Сашка по нескольку раз в день забирался со своим неразлучным биноклем на вершину высокого мохнатого кедра, одиноко стоящего вблизи реки, и смотрел, смотрел на безбрежное «зеленое море тайги». Перед ним дыбились острые хребты ельников, тонкошпилистые пирамиды пихт, расстилались округлые, волнистые холмы берез, осин. Капризная, своенравная Бахта то прижималась к высоким склонам, то привольно разливалась вширь, то, резко изогнувшись, пенилась перекатами и водопадами.

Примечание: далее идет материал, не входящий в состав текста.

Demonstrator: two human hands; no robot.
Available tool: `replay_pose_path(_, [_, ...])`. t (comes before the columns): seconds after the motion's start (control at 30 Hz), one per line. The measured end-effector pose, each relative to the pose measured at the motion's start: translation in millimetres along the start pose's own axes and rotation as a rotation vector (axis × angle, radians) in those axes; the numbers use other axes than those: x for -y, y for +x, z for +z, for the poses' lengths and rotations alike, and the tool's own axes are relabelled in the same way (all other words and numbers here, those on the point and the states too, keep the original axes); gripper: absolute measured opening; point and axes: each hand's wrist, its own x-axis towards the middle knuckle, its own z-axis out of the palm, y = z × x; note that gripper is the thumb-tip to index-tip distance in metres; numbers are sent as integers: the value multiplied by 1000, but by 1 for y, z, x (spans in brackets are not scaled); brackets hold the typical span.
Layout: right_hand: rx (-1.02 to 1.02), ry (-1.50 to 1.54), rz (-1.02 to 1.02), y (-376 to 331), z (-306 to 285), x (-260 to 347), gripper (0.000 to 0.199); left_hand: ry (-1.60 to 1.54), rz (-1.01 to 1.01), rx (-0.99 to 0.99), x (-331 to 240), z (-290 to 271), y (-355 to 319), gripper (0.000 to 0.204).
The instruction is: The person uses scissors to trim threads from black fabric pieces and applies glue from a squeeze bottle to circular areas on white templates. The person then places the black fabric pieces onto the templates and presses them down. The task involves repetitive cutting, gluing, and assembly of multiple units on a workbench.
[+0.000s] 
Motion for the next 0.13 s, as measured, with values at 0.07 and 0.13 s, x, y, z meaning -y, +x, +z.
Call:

Однажды рано утром Сашка вдруг истошно закричал:

— Идут! — И проворно, точно белка, спустился с кедра.

— Кто идет? — всполошился Николай Панкратович.

— Кто? Кто? — забеспокоился Курдюков.

— А шут их знает?! — усмехнулся Волынов.

К нашей стоянке приближались оборванные люди. Они чуть ли не силком вели за собой упиравшихся лошадей с громадными вьюками. Впереди, широко откидывая длиннущие ноги, обмотанные портянками, шагал бородач. На правом боку его висела потертая кожаная сумка, из которой торчал полевой бинокль; на левом — длинный, словно кавалерийская сабля, «медвежий тесак». За спиной елозила по земле двустволка.

Я с трудом узнал в этом «надвое переломанном» путнике нашего коллектора Рыжова.

Ветер донес дребезжание баталов. Послышались раздраженные, понукающие окрики погонщиков. Вскоре из чащи прибрежных кустов вылез Евгений Сергеевич.

— Привет, — сказал он хриплым, простуженным голосом и радостно принялся всем пожимать руки.

— Какова была прогулочка? — спросил Курдюков.

— Прелестная, товарищ прораб! — сердито буркнул Рыжов. — Весьма доволен! Дайте что-нибудь поесть.

Скорчившись, то и дело хватаясь рукой за поясницу, он медленно побрел к костру. Бледное, ввалившееся лицо, покрытое черной щетинистой бородой; кровавые ссадины на ладонях; порванная одежда с белыми подтеками засохшего пота; проколотые галоши, то есть нижние половины от резиновых сапог; вместо суконных портянок какие-то парусиновые тряпки, туго намотанные на икры ног… — все указывало на то, что поход был трудным.

— Повремените с обедом немножко, — сказал я. — Сейчас Николай Панкратович все приготовит и чай скипятит. А сперва побрейтесь, помойтесь в баньке. Воды всем хватит — полную бочку нагрели. Только булыжников накалить для парилки не успели. Переоденьтесь, новенькая спецодежда на ваш рост имеется. Одним словом, освобождайтесь от походной грязюки. А все-таки интересно: где это вас так скособочило?

— Да ничего страшного! — страдальчески улыбнулся Рыжов. — Попалась нам речушка неширокая, а глубина — не дай боже. Как переправиться? Резиновую лодку еще раньше распороли о коряжину. Топор, как назло, потерялся — где-то вывалился из вьючной сумы. Плот связать не смогли, да и поблизости не было подходящих сухих лесин. Оставалось одно переплывать речушку, держась за гривы лошадей. Ну вот после такого купания мой радикулит и разбуянился. Он ведь у меня с большим полярным стажем. И характер у него капризный — никаким лекарствам не подчиняется. Так что выход один — терпи, пока терпится.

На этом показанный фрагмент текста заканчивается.